We had a total of 50 items capturing the students' attitude on mental illness and psychiatry coming from two separate questionnaires. With a view to simplifying the analysis, first of all, the 50 items coming from these two questionnaires were pooled together. Then, similar statements clustering around similar theme were grouped together. We formed 7 such themes for analysis. They are (1) psychiatry patients, (2) psychiatry illness, (3) psychiatry branch, (4) psychiatry treatment including drugs, (5) psychiatrists, (6) psychiatry career choice, and (7) psychiatry training. The responses on Likert scale were grouped together for simplifying the analysis, for example, “strongly agree” and “agree” were combined as a single “Agree” response, and the “strongly disagree” and “disagree” combined into a “disagree” response.

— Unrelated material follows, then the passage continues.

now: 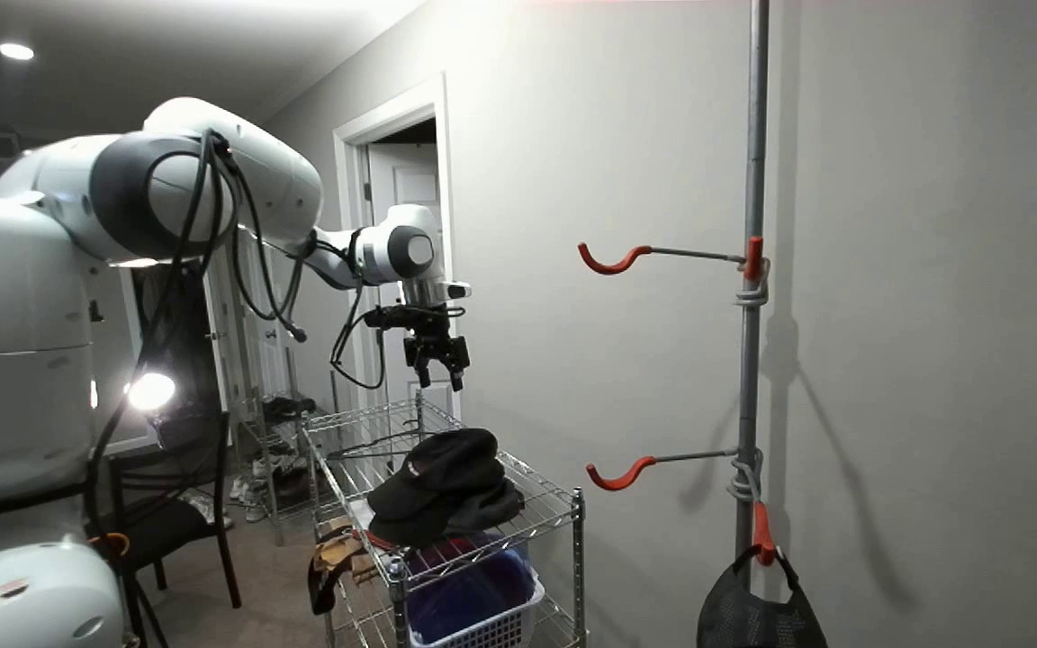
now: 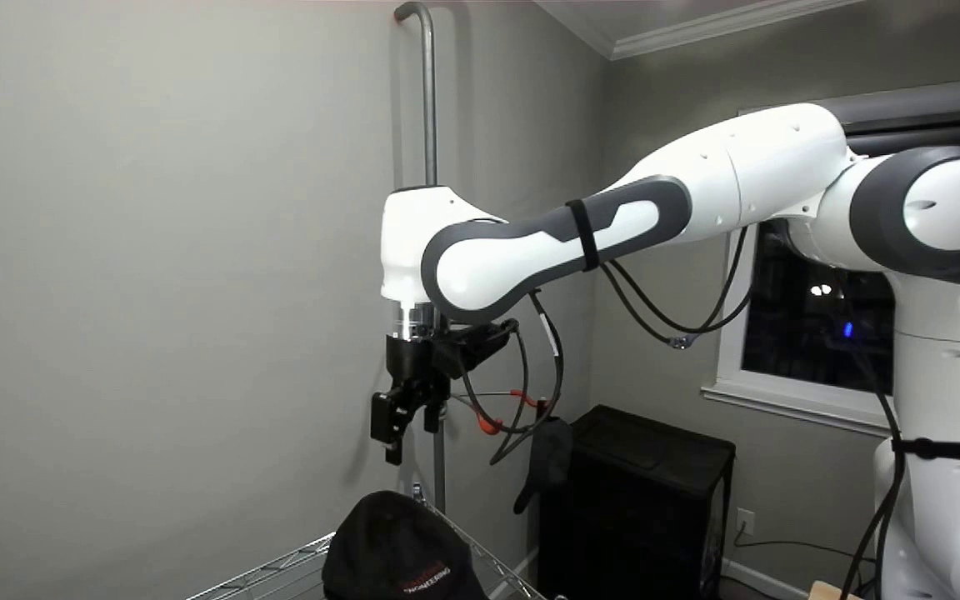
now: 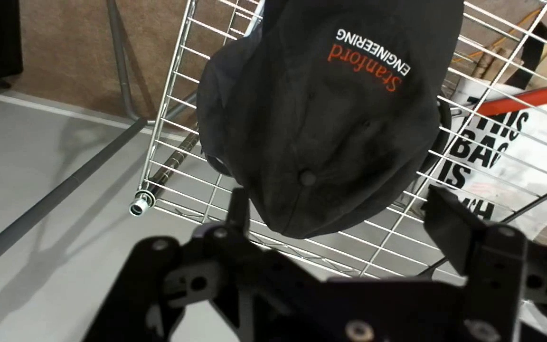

[Table 1] shows the medical students' responses on statements related to psychiatry patients. On 2 ATP items, students show a positive attitude to psychiatry patients. However, on some AMI items, students show neutral response such as, “Psychiatric patients generally speaking are difficult to like,” “The mentally ill should be discouraged from marrying,” “Those with a Psychiatric history should never be given a job with responsibility.” At the same time, they were concerned about them also like “People who take an overdose are in need of compassionate treatment,” “It is preferable that the mentally ill live independently rather than in the hospital,” “Not enough is being done for the care of the mentally ill.” Mean score of this domain was 51.5%.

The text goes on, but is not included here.